A couple of weeks ago, I had an exchange with a young member of the Church who professes to follow Gospel teachings on vaccines, which means, as he interprets those teachings, that he refuses to take vaccines or other modern medicines on the grounds that neither Joseph Smith nor Brigham Young did so.  (Of course, they had no opportunity to do so.).

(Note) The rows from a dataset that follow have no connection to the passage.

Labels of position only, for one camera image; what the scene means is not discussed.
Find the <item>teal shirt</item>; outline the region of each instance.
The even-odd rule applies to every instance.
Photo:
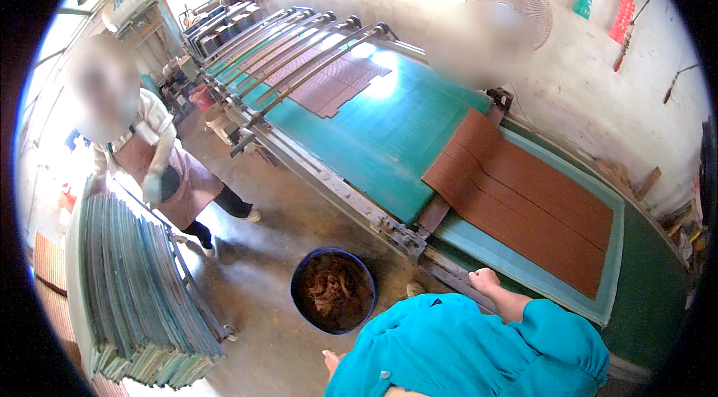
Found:
[[[366,324],[325,397],[381,397],[390,385],[430,397],[593,396],[607,370],[593,326],[549,300],[504,324],[462,294],[422,294]]]

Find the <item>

I responded that I doubted very much that Elder Dale G. Renlund, M.D., of the Quorum of the Twelve Apostles, and Russell M. Nelson, M.D., Ph.D., the president of the Church of Jesus Christ of Latter-day Saints — both of whom are sustained by faithful members of the Church as prophets, seers, and revelators — share his view of modern medicines.

 

I now offer an item from Elder Weatherford T. Clayton, M.D., a member of the Church’s First Quorum of the Seventy:

 

“The Church Supports the Use of Vaccinations”

 

(The first reader letter in response is rather disheartening.)

 

Woe unto you, scribes and Pharisees, hypocrites! because ye build the tombs of the prophets, and garnish the sepulchres of the righteous, and say, If we had been in the days of our fathers, we would not have been partakers with them in the blood of the prophets.  (Matthew 23:29-30)

 

***

 

These links are also relevant, I think:

 

“Elder Bednar to G20 forum: ‘Understanding religion as essential — reflections on the COVID-19 crisis and the place of religion’”

 

“What I learned about the essential nature of religious liberty from talking to Elder Bednar: Policymakers failed to ‘account properly for the centrality of faith in the lives of believers,’ the world religious leader says”

 

“Sister Eubank addresses G20 Interfaith Forum, calling faith as important as food”

 

“In our opinion: When government mistakes religion as ‘nonessential’: It is a critical failure that some did not recognize religion as essential to the lives of billions of people worldwide in the midst of a pandemic”

 

As a bonus, I believe that Sister Eubank’s remarks will provide several valuable nuggets for your Christopher Hitchens Memorial “How Religion Poisons Everything” File.